The advantages of this conception are very important in relation to the relatively low net increment in cost; in particular, the first cycle (1994) does not imply any additional cost on the traditional modality of the transversal survey.
The Panel facilitates following the same persons and the same households over time, to study what changes in their lives when conditions and socioeconomic policies are modified and how they react to these changes. Given that the efficacy of the political measures is influenced greatly by the manner in which the interested parties react to these measurements, the EUHP will supply important indications on the effects of the socioeconomic policies in the framework of the Single Market.

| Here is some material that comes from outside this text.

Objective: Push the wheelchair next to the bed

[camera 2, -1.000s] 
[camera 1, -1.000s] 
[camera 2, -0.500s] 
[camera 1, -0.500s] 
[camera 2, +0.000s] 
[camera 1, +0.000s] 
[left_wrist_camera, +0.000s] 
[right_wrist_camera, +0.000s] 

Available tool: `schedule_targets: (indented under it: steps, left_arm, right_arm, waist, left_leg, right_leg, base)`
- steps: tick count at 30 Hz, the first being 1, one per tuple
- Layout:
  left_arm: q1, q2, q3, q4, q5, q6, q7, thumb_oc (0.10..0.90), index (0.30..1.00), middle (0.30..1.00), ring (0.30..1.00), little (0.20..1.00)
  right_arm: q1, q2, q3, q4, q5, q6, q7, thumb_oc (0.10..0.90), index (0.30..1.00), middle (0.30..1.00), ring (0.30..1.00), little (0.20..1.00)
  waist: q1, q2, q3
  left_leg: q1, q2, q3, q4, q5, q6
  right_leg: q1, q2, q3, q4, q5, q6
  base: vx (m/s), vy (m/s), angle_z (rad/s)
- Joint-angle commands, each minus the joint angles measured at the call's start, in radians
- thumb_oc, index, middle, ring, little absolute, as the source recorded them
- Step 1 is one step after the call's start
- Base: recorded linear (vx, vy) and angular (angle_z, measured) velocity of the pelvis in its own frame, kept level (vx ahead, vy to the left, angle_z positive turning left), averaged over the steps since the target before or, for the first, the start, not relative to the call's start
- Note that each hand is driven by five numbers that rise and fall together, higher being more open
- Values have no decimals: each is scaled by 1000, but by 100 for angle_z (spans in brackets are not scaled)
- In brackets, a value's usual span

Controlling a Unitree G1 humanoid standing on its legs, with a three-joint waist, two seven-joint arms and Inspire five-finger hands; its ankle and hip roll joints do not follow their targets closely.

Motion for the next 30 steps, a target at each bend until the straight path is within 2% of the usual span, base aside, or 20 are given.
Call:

The EUHP has been designed in consultation with all member states, by means of the national statistics institutes which constitute the socalled National Data Units (NDU). This is given that this type of survey requires a scientific and technical capacity, as well as previous statistical apparatus only available in central statistical offices.
In comparision with a transversal survey, the main advantage of the panel is in relation to income is that it facilitates studying development models of the same, whether this is due to the political measures taken in the framework of the Single Market, in particular in its social dimension, whether this is due to the appearance of significant events in the life of the interested parties. This characteristic of the panel facilitates studying to what extent the changes in the income from various sources (salaries, social protection), are affected by political interventions or important private events such as a change in job, inter-regional and national migrations, modification of the composition of the first household or successive marriages, separation of the couple, deaths, departure of children from household...
At the same time, thanks to dynamic data collection on income, quality of life and poverty, the EUHP will constitute an important statistical instrument for information on permanent poverty and social exclusion.
The education-training-employment relationship which cannot be appropriately considered with a series of transversal studies, is also collected in this panel, with the objective of analysing the school-work transition and evaluating the efficacy of professional traning policies on the employment-retirement transition, unemployment-employment, work incapacity and labour social services. This will facilitate the impact of policies on retirement, the labour market and social security in the EU.
The studies on the dynamic of poverty have noted that the incidence of the population in a persistent state of poverty is limited and that the mobility of households between situations of poverty and non-poverty is sufficiently important which can be determined by means of the information coming from the Panel.
The EUHP will facilitate illustrating certain characteristics on the impact of social services and the role of aid for women to enter the labour market.
The surveys panel is also a valuable source for the study of the phenomenon of long term unemployment, in relation to human capital and reintegration into labour activity after this type of unemployment.
The previous reasons, plus others derived from the experience of countries in which household panel type surveys already have a certain tradition, were taken to the EU Commission for approval to carry out the EUHP. This with the support of central statistics offices of member states, whose statistical system will also be enriched with this research.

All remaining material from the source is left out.